縫李の捌いた蟹は、キャビアと共に白飯の上へ載った。

それが二人分で食事をしつつ。


これがイクラなら、完全に和食だな。

と思って、縫李はかっこんでいた。


「会合はタンパで?」


U-Orothée(ユーオロテ)の自宅で。ということになっています」


と数登。


鳥類に甲殻類を食わせていいものだろうか。

その辺りは定かではない。

スーラは縫李が摘まんで寄越した少々の蟹に、興味深々。


「すでにユーオロテの自宅は。

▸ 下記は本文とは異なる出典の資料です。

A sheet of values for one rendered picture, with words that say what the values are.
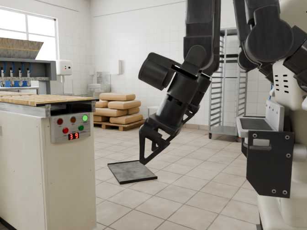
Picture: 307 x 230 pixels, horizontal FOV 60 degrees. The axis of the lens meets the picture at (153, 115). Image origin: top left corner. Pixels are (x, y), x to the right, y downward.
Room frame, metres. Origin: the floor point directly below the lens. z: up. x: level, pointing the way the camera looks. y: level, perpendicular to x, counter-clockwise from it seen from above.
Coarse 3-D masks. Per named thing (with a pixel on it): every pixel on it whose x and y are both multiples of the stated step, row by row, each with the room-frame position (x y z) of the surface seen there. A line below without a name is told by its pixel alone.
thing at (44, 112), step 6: (0, 108) 1.65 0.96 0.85; (6, 108) 1.60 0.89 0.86; (12, 108) 1.55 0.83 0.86; (18, 108) 1.50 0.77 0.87; (24, 108) 1.46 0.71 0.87; (30, 108) 1.42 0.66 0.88; (36, 108) 1.38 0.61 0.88; (42, 108) 1.34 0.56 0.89; (48, 108) 1.34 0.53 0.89; (24, 114) 1.46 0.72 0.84; (30, 114) 1.42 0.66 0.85; (36, 114) 1.38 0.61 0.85; (42, 114) 1.34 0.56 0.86; (48, 114) 1.34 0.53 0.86
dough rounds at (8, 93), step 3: (0, 93) 2.08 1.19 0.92; (3, 93) 2.08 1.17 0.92; (6, 93) 2.12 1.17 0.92; (9, 93) 2.11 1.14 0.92; (12, 93) 2.08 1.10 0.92; (15, 93) 2.08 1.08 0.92; (18, 93) 2.12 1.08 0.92; (21, 93) 2.09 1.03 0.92; (24, 93) 2.08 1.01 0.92; (27, 93) 2.08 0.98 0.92; (30, 93) 2.08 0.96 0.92; (0, 96) 1.84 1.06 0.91
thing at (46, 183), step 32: (0, 128) 1.64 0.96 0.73; (32, 128) 1.39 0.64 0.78; (0, 160) 1.67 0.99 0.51; (32, 160) 1.40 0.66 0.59; (64, 160) 1.43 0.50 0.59; (0, 192) 1.69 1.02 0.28; (32, 192) 1.42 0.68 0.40; (64, 192) 1.43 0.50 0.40; (32, 224) 1.43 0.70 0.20; (64, 224) 1.42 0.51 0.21; (96, 224) 1.60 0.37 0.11
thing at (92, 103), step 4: (72, 104) 1.67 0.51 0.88; (76, 104) 1.64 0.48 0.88; (80, 104) 1.62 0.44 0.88; (84, 104) 1.59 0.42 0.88; (88, 104) 1.57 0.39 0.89; (92, 104) 1.56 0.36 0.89; (60, 108) 1.75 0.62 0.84; (64, 108) 1.72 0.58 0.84; (72, 108) 1.67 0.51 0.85; (76, 108) 1.64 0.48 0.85; (80, 108) 1.62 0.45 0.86; (84, 108) 1.59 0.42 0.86; (88, 108) 1.57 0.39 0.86; (92, 108) 1.56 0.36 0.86
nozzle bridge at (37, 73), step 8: (0, 64) 1.93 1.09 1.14; (8, 64) 1.97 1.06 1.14; (16, 64) 2.02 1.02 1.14; (24, 64) 2.06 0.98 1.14; (32, 64) 2.11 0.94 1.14; (40, 64) 2.16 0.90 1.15; (48, 64) 2.16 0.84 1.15; (8, 72) 1.97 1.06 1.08; (16, 72) 2.01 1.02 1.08; (24, 72) 2.06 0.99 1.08; (32, 72) 2.11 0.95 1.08; (40, 72) 2.16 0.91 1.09; (48, 72) 2.16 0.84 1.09; (56, 72) 2.18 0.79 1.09; (0, 80) 1.88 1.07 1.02; (8, 80) 1.92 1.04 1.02; (16, 80) 1.96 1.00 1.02; (24, 80) 2.01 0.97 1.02; (32, 80) 2.06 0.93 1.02; (40, 80) 2.10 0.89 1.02; (48, 80) 2.16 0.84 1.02; (56, 80) 2.18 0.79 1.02; (40, 88) 2.27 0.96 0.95; (48, 88) 2.23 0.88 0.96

警察も葬儀屋連も調べた後で。ということにはなる。ただこれと言って眼を惹くものは見当たらない。ということです」


「でもさ。自宅で死んだわけではないんでしょう?」


「そう。ソフトリーアズの舞台で倒れた。亡くなったと確認されたのは病院です」


「なんで死んだんだろうな」


縫李は一度立ち。

それから。

手書きになんやかんやを持って。

テーブルへ戻る。


「零乃の所は?」


「寄るつもりです。零乃さんが何か知っていること。あるかもしれません」


「ユーオロテの死んだことについてか」


「ええ」


「そうだな。まあ一応。零乃も舞台で怪我して、というか今は病院だし」


「ここから近い?」


「そこそこね。車で行く?」


「ええ。それも後で」


蟹と(くろ)い粒へ向かう両者。

かっこむ。

正直、縫李はイクラを食いたい。

数登については、どうかは分からない。